When the Border-Gavaskar Trophy was last held in 2021, it turned out to be an epic ride. India, minus many regular players and the touring party resembling an injury ward, showed courage, grit, belief to fight against all odds and script an unforgettable 2-1 series triumph.
Such was the euphoria around India’s glorious series triumph in Australia that it was chosen as the Ultimate Test Series of all time in an online poll by the International Cricket Council (ICC). Now with the Border-Gavaskar Trophy set to begin from February 9, 2023, the excitement around who wins this round is at a high amongst fans from Australia and India, with spots for the WTC final on line.
Australia, the current table toppers of the World Test Championship (WTC) standings, come into the series after brushing aside West Indies and South Africa at home, which makes chances of their dream of winning a Test series in India after 2004, dubbed as their “final frontier”, brighter.
But this will undoubtedly be a tough challenge for Pat Cummins & Co, as playing a Test series in India is termed as an “Everest”. Just like the mountain, facing off against an Indian side which is powerful and almost impossible to defeat in home conditions (haven’t lost since losing to England 2-1 at home in 2012).
Both Australia and India are building up to the series with preparatory camps in Alur, Bengaluru and Nagpur (the venue for the first Test from February 9) respectively. Australia are high on confidence after putting up a strong show with bat and ball at home. But excelling in India is a different story altogether.
Their batters have been largely unproven in India, barring Steve Smith, who averages 60 from his 12 innings in the country, including three hundreds and a half-century. David Warner, despite touring India twice before, averages only 24.25, with the highest score of 71. Those numbers pale in comparison to Warner’s overall Test average of 46.20, and 58.39 on home soil.
Usman Khawaja, the recent Shane Warner Test Player of the Year winner at the Australian Cricket Awards, is yet to play a Test in India despite being member of previous touring parties and his playing experience of India is from a trip with Australia A in 2018 in Bengaluru and Alur.
Matt Renshaw, 26, played all the four matches in the 2017 tour of India, scoring two half-centuries at an average of 29. But he has developed and improved as a batter since that tour six years ago. Peter Handscomb is in the touring party after averaging 28.28 last time in India in 2017.
Marnus Labuschagne, Travis Head and Alex Carey haven’t played a Test in India, though Head and Carey were on the Australia A trip to India in 2018. With the ball, captain Cummins, Josh Hazlewood and Mitchell Starc (unavailable for first Test), are averaging above 30 in India and have to be better with the new as well as old ball to replicate the success of the trio of Glenn McGrath, Jason Gillespie and Michael Kasprowicz in the 2004 series.

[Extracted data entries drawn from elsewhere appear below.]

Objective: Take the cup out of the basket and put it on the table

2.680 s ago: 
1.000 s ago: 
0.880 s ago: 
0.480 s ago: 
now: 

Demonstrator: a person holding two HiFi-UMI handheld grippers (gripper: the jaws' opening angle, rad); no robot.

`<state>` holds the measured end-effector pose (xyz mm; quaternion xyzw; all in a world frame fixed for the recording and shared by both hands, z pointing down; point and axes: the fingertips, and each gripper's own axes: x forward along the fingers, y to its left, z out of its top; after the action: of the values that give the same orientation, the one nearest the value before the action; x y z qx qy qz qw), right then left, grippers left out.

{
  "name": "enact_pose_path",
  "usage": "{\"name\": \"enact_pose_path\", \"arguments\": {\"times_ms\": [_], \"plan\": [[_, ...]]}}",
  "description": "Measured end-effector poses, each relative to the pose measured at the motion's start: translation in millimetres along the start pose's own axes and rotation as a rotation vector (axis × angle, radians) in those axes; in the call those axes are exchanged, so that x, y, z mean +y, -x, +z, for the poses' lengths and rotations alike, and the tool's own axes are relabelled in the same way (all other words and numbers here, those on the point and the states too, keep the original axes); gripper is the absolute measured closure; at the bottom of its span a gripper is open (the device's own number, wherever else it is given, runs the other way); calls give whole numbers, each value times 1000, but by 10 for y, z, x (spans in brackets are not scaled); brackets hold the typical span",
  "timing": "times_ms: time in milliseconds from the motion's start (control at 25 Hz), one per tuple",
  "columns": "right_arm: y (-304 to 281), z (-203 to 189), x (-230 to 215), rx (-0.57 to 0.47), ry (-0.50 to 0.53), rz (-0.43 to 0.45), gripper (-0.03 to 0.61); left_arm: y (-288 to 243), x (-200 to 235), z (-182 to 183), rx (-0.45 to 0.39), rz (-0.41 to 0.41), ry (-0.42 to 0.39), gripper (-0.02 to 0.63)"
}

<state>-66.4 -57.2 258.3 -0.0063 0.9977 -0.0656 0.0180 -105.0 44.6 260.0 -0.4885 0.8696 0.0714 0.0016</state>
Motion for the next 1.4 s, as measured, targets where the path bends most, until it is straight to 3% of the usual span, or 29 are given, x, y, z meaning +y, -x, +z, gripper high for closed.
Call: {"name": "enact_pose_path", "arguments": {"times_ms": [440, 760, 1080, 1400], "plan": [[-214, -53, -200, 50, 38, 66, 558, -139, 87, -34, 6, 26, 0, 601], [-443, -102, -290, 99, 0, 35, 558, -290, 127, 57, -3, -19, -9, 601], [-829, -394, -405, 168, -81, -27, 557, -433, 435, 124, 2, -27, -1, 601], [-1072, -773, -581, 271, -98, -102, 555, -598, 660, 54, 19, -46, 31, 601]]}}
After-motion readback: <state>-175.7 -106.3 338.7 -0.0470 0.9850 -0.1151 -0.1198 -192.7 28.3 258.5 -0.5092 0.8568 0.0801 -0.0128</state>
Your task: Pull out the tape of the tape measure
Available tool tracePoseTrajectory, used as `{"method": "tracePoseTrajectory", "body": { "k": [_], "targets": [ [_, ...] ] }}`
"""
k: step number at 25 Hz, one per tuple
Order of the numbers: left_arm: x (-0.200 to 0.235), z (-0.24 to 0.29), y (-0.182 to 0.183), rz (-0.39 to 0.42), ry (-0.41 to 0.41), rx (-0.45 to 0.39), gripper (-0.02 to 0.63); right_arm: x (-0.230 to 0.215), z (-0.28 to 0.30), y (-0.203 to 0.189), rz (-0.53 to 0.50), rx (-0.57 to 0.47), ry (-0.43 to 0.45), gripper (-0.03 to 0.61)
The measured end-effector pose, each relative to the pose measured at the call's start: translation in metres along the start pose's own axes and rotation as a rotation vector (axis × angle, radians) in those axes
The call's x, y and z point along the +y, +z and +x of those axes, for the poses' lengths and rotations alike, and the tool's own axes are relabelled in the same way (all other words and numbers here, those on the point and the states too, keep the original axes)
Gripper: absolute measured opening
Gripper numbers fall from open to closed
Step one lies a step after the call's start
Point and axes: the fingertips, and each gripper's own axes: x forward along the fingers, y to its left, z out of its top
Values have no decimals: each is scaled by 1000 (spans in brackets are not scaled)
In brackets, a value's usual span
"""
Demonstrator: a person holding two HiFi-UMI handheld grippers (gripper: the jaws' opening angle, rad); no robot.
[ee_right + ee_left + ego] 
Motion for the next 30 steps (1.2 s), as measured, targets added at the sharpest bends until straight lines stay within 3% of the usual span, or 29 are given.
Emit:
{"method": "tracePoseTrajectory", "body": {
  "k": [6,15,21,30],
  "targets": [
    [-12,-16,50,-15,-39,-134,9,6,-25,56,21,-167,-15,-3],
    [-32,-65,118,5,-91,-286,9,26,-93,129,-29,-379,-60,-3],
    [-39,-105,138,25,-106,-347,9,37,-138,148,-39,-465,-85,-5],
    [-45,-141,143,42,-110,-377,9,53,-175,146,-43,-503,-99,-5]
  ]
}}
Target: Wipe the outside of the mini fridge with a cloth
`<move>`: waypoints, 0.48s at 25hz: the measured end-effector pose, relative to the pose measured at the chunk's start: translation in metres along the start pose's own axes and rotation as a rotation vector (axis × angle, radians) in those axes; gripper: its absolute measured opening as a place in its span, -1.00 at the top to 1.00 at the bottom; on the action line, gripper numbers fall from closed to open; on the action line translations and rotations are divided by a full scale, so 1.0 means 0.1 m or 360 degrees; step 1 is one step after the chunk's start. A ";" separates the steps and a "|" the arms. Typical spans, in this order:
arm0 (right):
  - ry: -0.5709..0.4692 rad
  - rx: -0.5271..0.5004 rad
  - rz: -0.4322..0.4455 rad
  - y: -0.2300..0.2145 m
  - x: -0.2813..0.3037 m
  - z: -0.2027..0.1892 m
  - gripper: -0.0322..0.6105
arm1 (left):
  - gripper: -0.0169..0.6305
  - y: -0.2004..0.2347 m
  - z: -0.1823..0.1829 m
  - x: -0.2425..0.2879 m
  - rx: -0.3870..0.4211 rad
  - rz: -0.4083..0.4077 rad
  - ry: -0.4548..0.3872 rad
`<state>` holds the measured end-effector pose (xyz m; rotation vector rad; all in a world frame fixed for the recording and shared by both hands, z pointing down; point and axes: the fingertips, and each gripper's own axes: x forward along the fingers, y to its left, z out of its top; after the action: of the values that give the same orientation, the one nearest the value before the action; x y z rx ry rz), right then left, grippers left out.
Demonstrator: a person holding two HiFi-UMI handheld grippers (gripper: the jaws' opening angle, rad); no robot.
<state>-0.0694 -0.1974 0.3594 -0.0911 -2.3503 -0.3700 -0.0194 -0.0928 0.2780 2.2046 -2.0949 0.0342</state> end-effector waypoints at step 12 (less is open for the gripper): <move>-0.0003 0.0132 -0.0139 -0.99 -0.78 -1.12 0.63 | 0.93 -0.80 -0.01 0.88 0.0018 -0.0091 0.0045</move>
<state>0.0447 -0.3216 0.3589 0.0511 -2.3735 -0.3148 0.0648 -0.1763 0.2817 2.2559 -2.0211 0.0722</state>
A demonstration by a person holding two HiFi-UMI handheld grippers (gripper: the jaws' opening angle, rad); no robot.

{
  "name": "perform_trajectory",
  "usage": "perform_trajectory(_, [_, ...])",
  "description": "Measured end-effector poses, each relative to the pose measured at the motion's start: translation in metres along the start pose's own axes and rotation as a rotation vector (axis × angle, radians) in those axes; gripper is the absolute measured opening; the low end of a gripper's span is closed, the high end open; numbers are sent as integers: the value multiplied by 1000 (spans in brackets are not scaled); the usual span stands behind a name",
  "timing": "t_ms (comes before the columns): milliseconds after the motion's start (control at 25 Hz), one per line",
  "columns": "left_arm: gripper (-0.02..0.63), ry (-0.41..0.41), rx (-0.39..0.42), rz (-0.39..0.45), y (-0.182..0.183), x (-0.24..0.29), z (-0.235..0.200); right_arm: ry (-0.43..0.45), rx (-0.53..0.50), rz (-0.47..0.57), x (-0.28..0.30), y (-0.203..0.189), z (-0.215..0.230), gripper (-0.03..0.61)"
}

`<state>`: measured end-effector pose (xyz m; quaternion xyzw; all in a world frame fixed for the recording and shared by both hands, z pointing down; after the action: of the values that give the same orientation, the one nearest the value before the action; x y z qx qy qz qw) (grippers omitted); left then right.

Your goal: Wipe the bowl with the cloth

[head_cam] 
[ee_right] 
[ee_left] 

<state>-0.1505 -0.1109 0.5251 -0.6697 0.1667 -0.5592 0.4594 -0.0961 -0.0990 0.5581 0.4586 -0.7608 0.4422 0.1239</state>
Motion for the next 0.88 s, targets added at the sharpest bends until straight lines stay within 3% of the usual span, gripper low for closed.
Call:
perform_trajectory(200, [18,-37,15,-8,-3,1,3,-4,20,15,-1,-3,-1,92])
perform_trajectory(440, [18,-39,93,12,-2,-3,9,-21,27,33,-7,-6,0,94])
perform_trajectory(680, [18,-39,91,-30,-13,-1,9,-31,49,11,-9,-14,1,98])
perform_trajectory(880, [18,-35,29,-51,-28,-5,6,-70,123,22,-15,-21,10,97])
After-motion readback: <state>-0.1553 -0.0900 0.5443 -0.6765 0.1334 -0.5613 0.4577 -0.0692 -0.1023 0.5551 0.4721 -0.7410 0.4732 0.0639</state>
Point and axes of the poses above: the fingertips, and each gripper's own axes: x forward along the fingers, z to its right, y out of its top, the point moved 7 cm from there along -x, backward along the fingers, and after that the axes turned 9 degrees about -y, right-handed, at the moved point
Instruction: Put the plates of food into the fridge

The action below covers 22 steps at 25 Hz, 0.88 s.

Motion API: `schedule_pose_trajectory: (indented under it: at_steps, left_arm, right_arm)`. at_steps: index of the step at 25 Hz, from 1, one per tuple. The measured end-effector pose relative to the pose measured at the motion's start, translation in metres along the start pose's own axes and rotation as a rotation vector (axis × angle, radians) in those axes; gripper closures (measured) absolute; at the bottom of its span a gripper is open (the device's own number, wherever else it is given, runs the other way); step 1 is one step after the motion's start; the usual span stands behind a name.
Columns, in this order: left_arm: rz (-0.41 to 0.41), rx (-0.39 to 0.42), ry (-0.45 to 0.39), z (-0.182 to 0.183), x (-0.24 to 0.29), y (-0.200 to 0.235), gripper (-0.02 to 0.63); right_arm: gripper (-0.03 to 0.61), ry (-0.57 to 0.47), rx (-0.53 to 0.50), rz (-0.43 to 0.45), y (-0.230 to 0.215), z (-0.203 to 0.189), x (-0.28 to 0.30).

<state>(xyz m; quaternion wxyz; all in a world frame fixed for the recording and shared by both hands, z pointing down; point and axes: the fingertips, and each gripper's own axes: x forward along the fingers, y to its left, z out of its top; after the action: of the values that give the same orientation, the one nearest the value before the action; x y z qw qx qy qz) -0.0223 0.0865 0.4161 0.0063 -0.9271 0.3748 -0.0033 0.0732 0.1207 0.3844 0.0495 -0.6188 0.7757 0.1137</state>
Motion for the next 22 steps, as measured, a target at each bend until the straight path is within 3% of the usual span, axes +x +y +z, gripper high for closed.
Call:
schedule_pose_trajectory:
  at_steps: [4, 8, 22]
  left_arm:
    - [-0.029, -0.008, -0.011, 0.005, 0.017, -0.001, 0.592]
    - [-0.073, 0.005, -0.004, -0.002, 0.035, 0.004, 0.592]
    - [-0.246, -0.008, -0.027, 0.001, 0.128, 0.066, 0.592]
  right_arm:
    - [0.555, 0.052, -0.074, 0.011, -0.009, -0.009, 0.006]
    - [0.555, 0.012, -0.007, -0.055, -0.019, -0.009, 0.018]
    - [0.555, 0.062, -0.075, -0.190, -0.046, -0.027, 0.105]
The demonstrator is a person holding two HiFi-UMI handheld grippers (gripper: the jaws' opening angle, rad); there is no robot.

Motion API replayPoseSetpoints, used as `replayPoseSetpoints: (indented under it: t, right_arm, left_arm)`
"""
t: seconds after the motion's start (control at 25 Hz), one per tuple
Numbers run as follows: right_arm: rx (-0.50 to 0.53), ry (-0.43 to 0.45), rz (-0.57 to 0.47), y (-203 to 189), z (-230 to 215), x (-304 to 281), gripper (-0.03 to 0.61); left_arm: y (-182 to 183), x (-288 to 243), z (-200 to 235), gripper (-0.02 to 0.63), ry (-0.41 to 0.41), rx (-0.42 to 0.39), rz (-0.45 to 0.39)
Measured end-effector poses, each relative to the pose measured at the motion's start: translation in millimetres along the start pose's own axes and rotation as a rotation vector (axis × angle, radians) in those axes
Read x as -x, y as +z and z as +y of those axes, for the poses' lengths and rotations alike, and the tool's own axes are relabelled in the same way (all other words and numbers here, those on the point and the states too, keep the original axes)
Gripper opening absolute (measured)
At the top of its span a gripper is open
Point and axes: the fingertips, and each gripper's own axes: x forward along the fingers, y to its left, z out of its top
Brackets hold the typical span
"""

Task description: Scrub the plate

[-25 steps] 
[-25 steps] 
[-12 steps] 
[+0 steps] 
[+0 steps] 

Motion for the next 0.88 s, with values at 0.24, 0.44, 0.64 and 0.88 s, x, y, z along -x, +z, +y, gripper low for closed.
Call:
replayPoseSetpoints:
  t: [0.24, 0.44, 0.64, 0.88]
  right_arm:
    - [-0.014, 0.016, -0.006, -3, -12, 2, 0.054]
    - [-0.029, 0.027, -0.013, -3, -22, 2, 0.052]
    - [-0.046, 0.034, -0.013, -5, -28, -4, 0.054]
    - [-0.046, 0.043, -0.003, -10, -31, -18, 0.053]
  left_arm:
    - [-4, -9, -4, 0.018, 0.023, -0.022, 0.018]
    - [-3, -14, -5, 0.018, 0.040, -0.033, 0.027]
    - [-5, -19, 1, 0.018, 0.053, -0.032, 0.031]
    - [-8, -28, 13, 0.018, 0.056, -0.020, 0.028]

With spin, they can rely on Nathan Lyon for long spells and make breakthroughs on spin-friendly pitches in India. His support spinners, Ashton Agar, Mitchell Swepson and the uncapped Todd Murphy are unproven in the sub-continent though Swepson the leg-spinner was used in tours of Pakistan and Sri Lanka.
India, on the other hand, will feel that playing at home should provide them some comfort. But they also have issues of their own. Rishabh Pant, a dependable figure in Tests with bat and gloves as well as the highest run-scorer of the Border-Gavaskar Trophy 2021 triumph, is out for an indefinite period after surviving a horrific car accident in December 2022.
In his absence, KS Bharat and Ishan Kishan are the wicketkeeping options. While Bharat has been on the periphery for long and is a proven wicketkeeper, Kishan is more in the mould of Pant but hasn’t kept wickets in first-class matches of late.
Moreover, their top four batters collectively average only 31.45 since 2020 and with uncertainty on Shreyas Iyer’s availability for the first Test, the pressure on Rohit Sharma, Virat Kohli and Cheteshwar Pujara will increase, especially when facing spin. Also, with Shubman Gill in recent fine form, it makes him an ideal candidate to open the batting instead of K.L. Rahul.
With Mohammed Shami, Mohammed Siraj, Umesh Yadav and Jaydev Unadkat, India have enough options in the fast-bowling department to cover up for Jasprit Bumrah’s absence. In spin, Ravindra Jadeja’s return is a welcome move, which strengthens the department featuring Ravichandran Ashwin, Axar Patel and Kuldeep Yadav.
The 2023 Border-Gavaskar Trophy has all the ingredients to make the series between two excellent teams an intriguing affair. But with home conditions and more strength in the bowling department, India can hope to be victorious till Australia spring a surprise out of nowhere.